Work item: The material below holds pictures, which are to be left out; copy exactly the lines from the one with "Asked and answered" through the one with "Given the image above, locate the black chair".

Record excerpts:
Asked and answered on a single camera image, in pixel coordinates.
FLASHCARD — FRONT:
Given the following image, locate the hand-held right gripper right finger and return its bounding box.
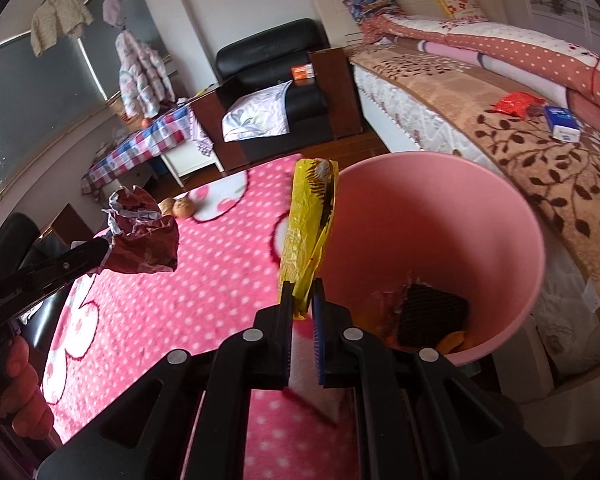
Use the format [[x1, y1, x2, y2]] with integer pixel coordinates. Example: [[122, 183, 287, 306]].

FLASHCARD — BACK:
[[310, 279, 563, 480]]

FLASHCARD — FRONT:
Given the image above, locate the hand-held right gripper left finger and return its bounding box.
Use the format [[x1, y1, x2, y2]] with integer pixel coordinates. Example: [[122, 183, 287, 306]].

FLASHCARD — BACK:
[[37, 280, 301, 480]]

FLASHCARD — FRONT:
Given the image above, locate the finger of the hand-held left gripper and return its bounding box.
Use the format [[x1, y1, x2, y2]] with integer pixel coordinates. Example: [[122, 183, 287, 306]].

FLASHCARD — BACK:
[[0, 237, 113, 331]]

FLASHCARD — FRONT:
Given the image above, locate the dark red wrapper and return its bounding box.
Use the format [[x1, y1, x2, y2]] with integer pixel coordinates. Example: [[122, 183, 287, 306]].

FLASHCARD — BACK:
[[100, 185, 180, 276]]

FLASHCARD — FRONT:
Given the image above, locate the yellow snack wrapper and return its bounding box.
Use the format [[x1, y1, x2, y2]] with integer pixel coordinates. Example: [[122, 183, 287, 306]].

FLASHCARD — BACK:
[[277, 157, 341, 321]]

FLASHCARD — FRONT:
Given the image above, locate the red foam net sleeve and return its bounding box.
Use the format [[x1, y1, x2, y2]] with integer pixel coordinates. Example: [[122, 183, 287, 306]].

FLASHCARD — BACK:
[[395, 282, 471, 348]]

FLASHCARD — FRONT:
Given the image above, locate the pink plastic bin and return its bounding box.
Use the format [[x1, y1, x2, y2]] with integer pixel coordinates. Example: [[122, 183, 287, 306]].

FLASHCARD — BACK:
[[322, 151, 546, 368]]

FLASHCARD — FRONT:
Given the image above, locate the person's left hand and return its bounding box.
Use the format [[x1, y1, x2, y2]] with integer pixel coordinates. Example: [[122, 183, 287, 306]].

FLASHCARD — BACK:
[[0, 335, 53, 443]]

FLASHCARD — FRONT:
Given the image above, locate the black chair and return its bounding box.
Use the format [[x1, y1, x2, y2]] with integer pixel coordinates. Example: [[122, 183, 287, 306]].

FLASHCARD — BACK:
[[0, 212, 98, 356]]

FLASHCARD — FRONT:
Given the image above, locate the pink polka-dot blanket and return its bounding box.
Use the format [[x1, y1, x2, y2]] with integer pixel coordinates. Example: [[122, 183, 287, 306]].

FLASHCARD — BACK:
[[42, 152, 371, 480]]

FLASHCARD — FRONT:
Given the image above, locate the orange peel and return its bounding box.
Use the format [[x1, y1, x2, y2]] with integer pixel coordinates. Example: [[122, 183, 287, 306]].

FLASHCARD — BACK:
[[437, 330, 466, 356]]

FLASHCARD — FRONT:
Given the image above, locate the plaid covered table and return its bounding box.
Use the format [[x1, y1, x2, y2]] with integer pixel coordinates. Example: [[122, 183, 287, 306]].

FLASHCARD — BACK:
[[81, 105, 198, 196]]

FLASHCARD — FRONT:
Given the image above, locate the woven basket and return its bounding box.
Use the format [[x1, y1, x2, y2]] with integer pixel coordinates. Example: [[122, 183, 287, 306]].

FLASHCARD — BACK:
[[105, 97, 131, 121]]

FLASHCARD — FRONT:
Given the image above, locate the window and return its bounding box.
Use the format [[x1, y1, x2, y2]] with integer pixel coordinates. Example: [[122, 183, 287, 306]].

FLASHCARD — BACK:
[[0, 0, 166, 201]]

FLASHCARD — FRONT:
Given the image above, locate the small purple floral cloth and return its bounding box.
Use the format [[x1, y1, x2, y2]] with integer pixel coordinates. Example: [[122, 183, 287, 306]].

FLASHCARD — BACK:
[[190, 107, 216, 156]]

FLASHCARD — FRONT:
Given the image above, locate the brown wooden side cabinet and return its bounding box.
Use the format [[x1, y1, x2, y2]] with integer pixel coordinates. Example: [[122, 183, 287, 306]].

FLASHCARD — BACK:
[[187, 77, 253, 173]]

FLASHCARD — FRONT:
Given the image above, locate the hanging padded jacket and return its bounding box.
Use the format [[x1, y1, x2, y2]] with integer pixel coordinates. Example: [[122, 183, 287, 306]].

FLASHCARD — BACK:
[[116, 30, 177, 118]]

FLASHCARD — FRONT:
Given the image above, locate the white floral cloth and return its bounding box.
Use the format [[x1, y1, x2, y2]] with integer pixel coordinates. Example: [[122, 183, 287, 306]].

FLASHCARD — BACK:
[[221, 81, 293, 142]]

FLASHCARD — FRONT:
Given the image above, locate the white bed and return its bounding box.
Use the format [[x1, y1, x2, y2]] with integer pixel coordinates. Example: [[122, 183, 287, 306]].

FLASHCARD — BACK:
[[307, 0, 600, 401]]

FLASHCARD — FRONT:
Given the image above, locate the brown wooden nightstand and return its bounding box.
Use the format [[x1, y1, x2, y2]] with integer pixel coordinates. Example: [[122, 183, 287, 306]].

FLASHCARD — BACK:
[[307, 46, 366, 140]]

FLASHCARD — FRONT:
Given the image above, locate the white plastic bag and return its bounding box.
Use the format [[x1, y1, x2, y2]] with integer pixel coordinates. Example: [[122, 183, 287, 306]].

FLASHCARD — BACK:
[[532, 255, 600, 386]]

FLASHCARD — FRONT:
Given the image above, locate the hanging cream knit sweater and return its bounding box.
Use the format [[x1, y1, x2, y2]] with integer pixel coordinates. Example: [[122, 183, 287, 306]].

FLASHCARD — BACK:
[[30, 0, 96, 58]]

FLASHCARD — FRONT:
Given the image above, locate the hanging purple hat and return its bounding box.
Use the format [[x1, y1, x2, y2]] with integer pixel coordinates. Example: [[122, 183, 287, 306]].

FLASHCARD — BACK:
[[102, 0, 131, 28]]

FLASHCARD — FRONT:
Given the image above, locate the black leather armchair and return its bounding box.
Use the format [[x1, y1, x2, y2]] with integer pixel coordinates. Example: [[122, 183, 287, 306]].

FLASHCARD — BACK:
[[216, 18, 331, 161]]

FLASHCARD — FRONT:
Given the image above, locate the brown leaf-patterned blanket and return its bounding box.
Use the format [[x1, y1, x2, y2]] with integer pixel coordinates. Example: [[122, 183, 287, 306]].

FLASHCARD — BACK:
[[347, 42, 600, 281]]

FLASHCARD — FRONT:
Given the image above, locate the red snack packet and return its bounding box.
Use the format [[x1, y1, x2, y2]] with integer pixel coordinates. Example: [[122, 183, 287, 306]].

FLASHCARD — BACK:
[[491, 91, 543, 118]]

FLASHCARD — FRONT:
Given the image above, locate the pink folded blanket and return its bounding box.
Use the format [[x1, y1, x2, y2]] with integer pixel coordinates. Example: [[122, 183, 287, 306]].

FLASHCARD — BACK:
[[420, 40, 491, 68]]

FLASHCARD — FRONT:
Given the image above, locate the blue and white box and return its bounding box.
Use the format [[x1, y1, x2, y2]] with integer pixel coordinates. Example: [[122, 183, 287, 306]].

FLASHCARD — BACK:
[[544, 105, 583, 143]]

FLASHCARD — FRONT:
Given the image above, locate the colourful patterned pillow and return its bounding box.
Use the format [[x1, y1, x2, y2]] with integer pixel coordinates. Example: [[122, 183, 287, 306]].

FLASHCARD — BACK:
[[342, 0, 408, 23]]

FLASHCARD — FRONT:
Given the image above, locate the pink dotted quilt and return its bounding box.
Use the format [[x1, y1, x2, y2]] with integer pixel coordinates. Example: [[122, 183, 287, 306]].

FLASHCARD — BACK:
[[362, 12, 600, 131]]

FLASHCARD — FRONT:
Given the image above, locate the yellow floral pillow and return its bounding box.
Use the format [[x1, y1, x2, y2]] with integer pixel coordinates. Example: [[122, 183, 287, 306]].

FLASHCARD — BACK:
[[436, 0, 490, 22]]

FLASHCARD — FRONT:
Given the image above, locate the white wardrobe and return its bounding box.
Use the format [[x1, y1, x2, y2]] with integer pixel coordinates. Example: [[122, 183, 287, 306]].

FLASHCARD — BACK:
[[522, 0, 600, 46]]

---

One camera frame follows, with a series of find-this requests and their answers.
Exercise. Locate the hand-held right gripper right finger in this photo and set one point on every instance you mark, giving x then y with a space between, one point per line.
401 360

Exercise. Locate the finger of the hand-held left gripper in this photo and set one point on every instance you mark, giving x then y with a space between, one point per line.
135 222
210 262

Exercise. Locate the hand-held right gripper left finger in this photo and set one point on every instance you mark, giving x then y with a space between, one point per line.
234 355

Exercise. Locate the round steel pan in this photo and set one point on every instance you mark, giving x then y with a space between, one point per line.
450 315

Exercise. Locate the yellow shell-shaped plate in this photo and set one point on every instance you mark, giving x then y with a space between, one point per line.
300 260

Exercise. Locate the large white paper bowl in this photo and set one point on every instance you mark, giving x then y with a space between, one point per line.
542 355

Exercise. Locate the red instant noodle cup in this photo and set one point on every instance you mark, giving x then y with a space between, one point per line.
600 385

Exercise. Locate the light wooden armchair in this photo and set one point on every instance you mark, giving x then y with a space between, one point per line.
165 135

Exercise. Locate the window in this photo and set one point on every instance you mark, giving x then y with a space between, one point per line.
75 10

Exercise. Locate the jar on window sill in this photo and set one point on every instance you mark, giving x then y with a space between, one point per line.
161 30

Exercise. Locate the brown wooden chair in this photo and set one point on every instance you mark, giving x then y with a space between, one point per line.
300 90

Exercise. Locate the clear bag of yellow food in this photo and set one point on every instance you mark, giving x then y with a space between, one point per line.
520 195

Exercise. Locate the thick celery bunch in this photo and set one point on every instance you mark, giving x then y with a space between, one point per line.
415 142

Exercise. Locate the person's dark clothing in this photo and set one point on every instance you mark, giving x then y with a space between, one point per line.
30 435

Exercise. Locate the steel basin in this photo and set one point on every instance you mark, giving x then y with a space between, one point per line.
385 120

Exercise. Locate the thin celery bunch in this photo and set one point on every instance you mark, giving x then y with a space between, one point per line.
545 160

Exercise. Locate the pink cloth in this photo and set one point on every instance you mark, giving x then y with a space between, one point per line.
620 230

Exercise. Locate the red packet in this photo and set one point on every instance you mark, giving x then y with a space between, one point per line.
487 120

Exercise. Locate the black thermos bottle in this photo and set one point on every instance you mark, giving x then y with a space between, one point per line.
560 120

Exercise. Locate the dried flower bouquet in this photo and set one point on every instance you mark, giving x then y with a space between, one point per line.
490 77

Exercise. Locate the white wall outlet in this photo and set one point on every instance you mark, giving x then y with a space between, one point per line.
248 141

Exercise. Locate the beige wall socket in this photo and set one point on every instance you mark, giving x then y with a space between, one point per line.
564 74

...

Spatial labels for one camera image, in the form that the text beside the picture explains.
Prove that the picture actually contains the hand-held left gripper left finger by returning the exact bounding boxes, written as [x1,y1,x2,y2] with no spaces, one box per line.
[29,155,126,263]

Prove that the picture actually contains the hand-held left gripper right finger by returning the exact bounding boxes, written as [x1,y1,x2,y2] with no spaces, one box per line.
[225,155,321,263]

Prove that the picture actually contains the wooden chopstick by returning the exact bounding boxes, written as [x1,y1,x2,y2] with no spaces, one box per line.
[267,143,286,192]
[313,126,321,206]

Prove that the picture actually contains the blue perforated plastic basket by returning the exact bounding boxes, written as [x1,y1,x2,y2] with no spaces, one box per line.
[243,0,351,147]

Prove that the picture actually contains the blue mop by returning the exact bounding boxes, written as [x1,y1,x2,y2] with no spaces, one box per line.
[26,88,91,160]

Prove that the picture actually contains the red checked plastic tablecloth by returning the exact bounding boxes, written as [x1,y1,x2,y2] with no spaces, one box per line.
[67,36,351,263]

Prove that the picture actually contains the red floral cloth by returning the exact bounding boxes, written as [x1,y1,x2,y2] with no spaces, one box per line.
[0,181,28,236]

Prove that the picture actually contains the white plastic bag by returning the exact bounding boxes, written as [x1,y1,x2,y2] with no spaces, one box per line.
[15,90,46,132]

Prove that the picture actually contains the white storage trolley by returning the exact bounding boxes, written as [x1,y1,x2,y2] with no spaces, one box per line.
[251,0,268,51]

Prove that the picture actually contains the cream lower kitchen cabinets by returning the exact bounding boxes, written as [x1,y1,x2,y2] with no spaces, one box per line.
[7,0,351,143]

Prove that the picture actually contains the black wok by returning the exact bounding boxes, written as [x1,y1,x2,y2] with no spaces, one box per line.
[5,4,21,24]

Task answer:
Asked and answered on a single camera image, in pixel coordinates.
FLASHCARD — FRONT:
Given the following image, locate the hand-held right gripper right finger and return its bounding box.
Use the format [[x1, y1, x2, y2]] with integer pixel coordinates. Example: [[122, 183, 287, 306]].

FLASHCARD — BACK:
[[310, 279, 563, 480]]

FLASHCARD — FRONT:
Given the image above, locate the hand-held right gripper left finger and return its bounding box.
Use the format [[x1, y1, x2, y2]] with integer pixel coordinates. Example: [[122, 183, 287, 306]].

FLASHCARD — BACK:
[[37, 280, 301, 480]]

FLASHCARD — FRONT:
Given the image above, locate the finger of the hand-held left gripper and return its bounding box.
Use the format [[x1, y1, x2, y2]] with integer pixel coordinates. Example: [[122, 183, 287, 306]].

FLASHCARD — BACK:
[[0, 237, 113, 331]]

FLASHCARD — FRONT:
Given the image above, locate the dark red wrapper and return its bounding box.
Use the format [[x1, y1, x2, y2]] with integer pixel coordinates. Example: [[122, 183, 287, 306]].

FLASHCARD — BACK:
[[100, 185, 180, 276]]

FLASHCARD — FRONT:
Given the image above, locate the yellow snack wrapper and return its bounding box.
Use the format [[x1, y1, x2, y2]] with integer pixel coordinates. Example: [[122, 183, 287, 306]].

FLASHCARD — BACK:
[[277, 157, 341, 321]]

FLASHCARD — FRONT:
Given the image above, locate the red foam net sleeve and return its bounding box.
Use the format [[x1, y1, x2, y2]] with integer pixel coordinates. Example: [[122, 183, 287, 306]].

FLASHCARD — BACK:
[[395, 282, 471, 348]]

FLASHCARD — FRONT:
Given the image above, locate the pink plastic bin and return its bounding box.
Use the format [[x1, y1, x2, y2]] with integer pixel coordinates. Example: [[122, 183, 287, 306]].

FLASHCARD — BACK:
[[322, 151, 546, 368]]

FLASHCARD — FRONT:
Given the image above, locate the person's left hand and return its bounding box.
Use the format [[x1, y1, x2, y2]] with integer pixel coordinates. Example: [[122, 183, 287, 306]].

FLASHCARD — BACK:
[[0, 335, 53, 443]]

FLASHCARD — FRONT:
Given the image above, locate the black chair and return its bounding box.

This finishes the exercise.